### TASK DESCRIPTION
Which lines come from the start of the records through the line that holds "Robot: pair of"? Write them out word for word.

Top of DATA EXCERPTS

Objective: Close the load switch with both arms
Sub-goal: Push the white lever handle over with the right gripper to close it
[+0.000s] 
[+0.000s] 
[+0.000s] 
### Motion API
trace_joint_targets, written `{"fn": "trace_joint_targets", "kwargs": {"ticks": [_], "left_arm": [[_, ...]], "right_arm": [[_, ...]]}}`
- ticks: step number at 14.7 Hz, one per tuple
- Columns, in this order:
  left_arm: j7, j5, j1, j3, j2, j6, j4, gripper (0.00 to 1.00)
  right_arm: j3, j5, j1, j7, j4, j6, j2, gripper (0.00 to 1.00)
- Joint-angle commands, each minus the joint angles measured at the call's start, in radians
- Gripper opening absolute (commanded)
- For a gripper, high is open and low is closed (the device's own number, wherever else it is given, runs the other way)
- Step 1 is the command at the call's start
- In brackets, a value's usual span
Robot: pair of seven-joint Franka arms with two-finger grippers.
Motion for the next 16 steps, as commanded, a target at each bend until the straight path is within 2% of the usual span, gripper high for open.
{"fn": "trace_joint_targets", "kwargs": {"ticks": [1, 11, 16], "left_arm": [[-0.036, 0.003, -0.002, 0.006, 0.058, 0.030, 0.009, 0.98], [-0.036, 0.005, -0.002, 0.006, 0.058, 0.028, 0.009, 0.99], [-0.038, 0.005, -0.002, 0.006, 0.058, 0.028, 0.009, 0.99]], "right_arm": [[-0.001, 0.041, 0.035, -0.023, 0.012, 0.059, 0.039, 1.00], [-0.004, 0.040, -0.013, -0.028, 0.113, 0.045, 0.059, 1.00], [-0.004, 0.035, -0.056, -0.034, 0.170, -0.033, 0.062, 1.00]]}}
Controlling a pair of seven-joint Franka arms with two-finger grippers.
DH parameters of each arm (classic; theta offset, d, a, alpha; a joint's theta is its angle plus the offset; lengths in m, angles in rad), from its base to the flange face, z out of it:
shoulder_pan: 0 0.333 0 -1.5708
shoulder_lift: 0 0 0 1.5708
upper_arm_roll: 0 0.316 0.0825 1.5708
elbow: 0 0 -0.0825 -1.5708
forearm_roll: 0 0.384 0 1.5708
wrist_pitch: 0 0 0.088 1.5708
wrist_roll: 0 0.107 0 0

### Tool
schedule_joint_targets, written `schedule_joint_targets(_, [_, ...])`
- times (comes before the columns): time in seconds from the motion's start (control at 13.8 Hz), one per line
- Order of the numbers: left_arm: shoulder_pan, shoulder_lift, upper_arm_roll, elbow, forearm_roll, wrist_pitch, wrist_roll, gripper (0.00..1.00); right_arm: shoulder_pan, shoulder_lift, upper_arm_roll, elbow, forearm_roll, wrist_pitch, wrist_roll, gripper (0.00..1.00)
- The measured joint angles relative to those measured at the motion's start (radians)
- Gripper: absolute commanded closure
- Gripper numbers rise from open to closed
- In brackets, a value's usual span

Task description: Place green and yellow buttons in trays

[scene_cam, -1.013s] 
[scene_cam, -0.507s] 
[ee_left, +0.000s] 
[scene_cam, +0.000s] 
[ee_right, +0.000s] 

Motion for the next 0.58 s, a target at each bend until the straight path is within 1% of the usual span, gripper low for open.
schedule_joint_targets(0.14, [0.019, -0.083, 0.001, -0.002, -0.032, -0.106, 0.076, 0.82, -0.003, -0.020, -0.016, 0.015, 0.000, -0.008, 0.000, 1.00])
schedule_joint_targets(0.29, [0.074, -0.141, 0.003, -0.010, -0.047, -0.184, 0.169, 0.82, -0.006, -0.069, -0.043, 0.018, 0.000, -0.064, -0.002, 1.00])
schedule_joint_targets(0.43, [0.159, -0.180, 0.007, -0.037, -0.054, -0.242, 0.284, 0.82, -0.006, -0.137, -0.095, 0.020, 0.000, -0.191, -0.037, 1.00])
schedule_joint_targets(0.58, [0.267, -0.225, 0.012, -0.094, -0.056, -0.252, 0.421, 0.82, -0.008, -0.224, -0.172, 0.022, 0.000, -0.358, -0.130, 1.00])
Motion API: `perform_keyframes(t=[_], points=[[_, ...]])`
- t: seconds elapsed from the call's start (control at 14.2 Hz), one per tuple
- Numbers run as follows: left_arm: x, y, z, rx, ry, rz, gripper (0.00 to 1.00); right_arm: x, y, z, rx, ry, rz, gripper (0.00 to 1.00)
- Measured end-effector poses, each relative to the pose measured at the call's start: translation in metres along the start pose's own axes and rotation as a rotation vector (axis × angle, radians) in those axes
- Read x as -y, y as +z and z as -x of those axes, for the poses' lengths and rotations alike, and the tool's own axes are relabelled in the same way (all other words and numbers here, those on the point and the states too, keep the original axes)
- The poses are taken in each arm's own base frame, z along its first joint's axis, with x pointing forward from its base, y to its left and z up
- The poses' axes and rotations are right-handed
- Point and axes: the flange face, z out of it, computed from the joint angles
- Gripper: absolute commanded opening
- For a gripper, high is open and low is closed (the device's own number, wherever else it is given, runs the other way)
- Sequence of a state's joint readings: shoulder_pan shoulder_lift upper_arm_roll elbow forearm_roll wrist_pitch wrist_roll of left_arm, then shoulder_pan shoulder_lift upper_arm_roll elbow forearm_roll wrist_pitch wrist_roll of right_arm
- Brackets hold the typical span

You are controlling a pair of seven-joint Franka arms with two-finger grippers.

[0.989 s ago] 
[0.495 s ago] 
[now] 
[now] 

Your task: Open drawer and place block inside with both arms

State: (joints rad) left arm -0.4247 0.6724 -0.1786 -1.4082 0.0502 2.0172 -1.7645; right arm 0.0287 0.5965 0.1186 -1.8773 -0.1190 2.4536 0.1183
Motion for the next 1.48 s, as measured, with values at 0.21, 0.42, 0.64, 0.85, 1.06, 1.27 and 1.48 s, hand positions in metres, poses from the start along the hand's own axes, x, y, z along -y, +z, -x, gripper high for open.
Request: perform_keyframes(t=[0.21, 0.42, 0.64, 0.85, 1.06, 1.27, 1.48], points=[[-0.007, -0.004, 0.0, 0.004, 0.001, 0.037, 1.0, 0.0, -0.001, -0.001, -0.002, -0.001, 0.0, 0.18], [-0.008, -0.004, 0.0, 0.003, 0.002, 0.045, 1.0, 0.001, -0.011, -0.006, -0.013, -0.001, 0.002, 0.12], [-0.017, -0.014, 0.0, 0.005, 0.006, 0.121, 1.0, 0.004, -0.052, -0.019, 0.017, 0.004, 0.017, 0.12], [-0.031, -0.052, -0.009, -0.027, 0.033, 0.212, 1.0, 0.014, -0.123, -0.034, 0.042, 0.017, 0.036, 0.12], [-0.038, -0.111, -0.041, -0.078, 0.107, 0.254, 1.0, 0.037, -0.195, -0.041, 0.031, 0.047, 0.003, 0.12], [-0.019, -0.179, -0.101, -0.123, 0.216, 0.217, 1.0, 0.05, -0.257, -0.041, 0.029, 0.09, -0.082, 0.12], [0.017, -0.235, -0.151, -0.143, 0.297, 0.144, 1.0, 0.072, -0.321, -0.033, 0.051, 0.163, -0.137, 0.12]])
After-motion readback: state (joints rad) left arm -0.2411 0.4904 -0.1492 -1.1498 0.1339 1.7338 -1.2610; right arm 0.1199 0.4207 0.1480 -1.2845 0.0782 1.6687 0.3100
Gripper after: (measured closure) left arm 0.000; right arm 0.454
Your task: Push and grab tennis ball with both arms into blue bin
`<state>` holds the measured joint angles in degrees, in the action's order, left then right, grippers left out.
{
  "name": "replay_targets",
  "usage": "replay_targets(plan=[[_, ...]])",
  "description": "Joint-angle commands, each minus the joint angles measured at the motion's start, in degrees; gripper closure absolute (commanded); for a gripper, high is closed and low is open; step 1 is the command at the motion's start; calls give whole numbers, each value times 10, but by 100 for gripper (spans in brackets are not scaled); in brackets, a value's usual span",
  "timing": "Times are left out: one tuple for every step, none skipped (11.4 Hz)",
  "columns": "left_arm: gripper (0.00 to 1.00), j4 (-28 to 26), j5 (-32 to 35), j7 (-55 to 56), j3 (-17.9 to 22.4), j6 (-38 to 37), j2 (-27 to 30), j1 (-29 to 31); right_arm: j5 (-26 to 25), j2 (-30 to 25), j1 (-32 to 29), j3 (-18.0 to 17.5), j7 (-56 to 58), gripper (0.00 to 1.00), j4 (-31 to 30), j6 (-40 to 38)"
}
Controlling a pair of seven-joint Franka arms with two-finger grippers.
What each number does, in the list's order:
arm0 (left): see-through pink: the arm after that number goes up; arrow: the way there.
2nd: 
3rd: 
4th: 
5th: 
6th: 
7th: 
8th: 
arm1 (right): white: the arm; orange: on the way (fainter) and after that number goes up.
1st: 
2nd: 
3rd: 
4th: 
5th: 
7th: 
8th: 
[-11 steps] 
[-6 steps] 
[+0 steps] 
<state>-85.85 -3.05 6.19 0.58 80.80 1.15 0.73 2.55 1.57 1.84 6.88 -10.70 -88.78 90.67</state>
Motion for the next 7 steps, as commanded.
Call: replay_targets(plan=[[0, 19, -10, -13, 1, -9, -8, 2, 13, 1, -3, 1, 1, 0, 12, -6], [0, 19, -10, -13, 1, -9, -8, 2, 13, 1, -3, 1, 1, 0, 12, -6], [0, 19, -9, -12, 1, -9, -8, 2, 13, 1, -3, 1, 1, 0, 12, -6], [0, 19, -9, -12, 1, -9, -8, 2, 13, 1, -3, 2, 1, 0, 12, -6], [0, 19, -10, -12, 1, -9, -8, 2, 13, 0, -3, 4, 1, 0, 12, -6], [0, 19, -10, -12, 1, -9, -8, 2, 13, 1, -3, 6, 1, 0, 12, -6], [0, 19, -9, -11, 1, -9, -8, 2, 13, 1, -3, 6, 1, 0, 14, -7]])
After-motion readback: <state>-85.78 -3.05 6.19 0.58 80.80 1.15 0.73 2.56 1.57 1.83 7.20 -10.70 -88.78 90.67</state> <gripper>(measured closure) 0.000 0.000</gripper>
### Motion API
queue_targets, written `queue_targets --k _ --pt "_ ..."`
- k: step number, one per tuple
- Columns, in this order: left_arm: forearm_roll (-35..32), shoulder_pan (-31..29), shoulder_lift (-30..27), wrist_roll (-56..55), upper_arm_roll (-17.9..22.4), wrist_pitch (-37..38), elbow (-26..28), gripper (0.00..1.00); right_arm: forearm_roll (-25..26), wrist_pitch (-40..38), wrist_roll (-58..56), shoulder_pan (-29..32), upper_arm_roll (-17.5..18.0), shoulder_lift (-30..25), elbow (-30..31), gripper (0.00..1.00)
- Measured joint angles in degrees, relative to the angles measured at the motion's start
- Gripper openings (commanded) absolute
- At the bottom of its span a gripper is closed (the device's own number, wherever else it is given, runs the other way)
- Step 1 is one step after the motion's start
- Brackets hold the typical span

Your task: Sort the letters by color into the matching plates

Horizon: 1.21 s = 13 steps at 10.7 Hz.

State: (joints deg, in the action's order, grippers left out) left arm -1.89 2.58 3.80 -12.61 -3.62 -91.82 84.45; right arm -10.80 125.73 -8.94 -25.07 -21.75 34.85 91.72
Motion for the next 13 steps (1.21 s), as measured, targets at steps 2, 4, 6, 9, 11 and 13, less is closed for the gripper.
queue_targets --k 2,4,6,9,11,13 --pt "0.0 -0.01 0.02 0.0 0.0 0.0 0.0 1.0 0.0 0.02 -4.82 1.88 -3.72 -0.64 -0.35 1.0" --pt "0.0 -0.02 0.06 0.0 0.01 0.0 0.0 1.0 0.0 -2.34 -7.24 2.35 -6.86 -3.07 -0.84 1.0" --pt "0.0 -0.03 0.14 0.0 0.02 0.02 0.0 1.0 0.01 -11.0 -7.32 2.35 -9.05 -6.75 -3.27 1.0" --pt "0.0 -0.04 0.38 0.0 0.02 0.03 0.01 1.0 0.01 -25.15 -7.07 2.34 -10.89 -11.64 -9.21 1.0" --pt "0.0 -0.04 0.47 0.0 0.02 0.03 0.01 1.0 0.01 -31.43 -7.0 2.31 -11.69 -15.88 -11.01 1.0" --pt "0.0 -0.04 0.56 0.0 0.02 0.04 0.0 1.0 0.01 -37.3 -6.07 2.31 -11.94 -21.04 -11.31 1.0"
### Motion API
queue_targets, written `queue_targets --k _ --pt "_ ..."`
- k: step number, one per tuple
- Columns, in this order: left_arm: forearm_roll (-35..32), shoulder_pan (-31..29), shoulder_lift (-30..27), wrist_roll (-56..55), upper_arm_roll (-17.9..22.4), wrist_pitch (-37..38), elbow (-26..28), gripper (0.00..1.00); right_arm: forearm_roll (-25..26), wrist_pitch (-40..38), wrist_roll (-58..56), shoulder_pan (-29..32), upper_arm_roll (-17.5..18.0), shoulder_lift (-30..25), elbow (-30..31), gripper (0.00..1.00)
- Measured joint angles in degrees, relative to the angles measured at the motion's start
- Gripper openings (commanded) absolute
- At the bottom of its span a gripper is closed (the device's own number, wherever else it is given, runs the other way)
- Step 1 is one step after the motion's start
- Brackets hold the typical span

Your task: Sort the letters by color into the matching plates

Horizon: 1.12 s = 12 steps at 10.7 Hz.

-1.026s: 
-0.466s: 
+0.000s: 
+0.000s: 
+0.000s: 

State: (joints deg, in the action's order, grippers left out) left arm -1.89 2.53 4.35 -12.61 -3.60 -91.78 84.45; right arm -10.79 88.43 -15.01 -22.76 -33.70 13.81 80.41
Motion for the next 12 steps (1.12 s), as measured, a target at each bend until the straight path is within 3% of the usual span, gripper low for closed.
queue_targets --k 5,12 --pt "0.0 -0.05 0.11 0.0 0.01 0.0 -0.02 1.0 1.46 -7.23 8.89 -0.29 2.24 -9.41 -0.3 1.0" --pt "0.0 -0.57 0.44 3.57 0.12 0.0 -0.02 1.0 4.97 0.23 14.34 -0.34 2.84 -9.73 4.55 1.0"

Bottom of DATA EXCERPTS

### WRITTEN SOLUTION
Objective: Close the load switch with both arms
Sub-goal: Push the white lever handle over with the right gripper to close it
[+0.000s] 
[+0.000s] 
[+0.000s] 
### Motion API
trace_joint_targets, written `{"fn": "trace_joint_targets", "kwargs": {"ticks": [_], "left_arm": [[_, ...]], "right_arm": [[_, ...]]}}`
- ticks: step number at 14.7 Hz, one per tuple
- Columns, in this order:
  left_arm: j7, j5, j1, j3, j2, j6, j4, gripper (0.00 to 1.00)
  right_arm: j3, j5, j1, j7, j4, j6, j2, gripper (0.00 to 1.00)
- Joint-angle commands, each minus the joint angles measured at the call's start, in radians
- Gripper opening absolute (commanded)
- For a gripper, high is open and low is closed (the device's own number, wherever else it is given, runs the other way)
- Step 1 is the command at the call's start
- In brackets, a value's usual span
Robot: pair of seven-joint Franka arms with two-finger grippers.

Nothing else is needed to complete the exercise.